» Task details: Every line with the string "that" should be copied from the data.

» Input data:
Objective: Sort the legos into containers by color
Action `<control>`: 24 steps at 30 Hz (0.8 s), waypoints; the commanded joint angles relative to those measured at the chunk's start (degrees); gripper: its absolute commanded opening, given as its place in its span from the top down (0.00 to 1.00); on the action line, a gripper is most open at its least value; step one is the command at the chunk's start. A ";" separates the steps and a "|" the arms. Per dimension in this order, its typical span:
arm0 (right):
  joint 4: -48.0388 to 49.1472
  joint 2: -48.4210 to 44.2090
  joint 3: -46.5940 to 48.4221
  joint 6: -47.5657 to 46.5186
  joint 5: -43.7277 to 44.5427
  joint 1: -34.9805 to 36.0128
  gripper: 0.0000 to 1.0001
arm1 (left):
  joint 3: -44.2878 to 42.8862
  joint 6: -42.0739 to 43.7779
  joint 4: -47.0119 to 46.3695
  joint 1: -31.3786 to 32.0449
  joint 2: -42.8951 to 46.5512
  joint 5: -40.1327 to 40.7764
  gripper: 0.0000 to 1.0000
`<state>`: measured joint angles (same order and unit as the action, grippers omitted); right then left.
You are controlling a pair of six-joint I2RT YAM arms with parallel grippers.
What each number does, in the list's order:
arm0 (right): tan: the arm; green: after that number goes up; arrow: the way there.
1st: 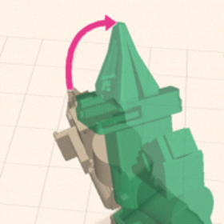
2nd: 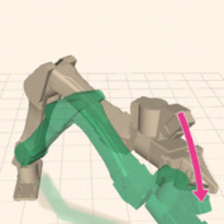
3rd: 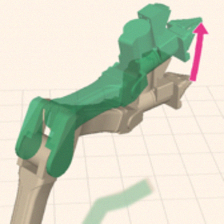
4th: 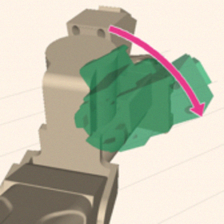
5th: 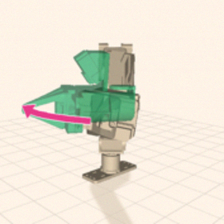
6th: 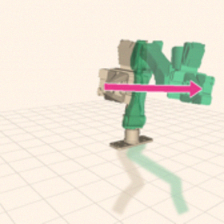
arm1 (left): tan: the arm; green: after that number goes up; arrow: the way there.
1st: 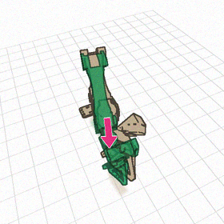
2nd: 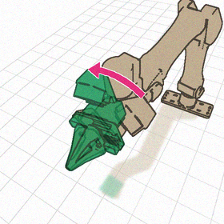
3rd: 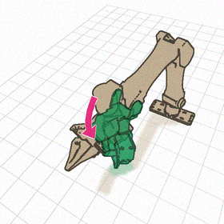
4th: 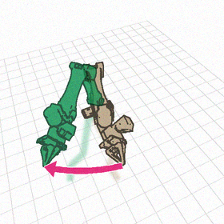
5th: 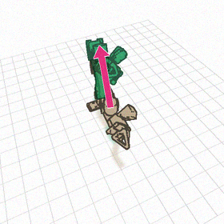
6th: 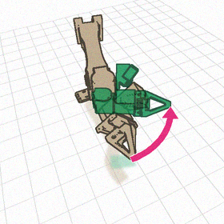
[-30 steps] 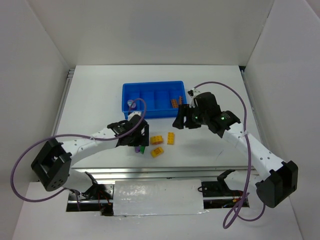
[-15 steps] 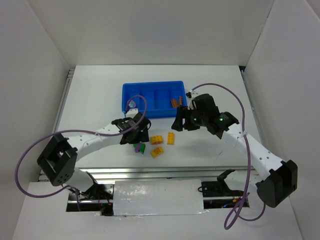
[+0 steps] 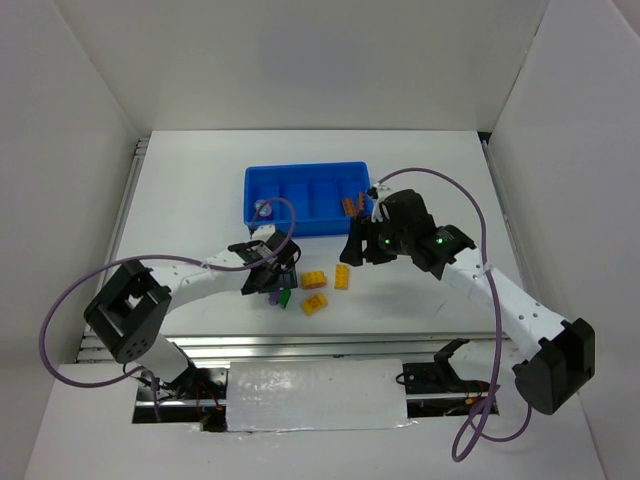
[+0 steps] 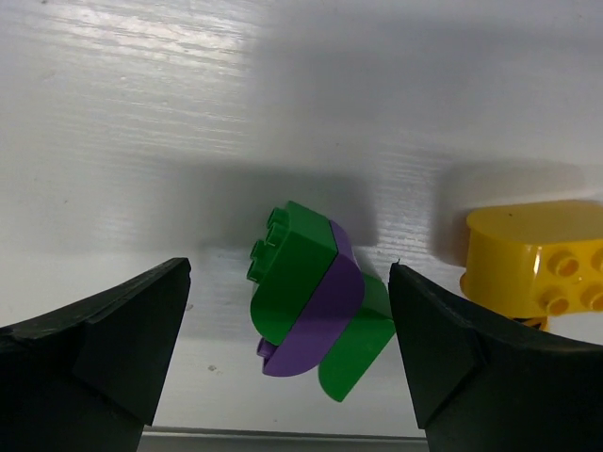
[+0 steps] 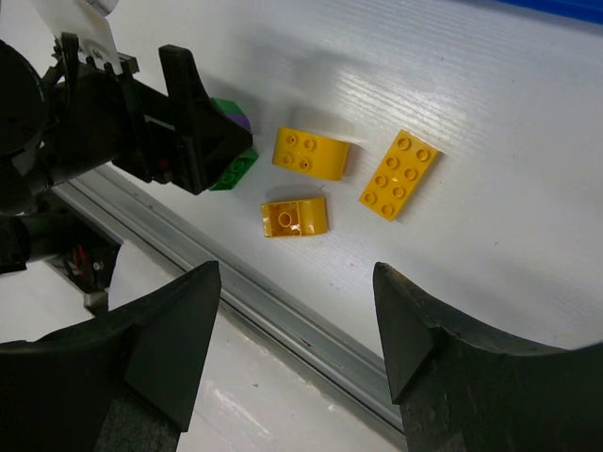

» Result of the task:
arm0 (right): tan: the arm; green: after that number goes up; arrow: the way there.
arm1 (left): tan: the arm; green: after that number goes up; arrow: the way there.

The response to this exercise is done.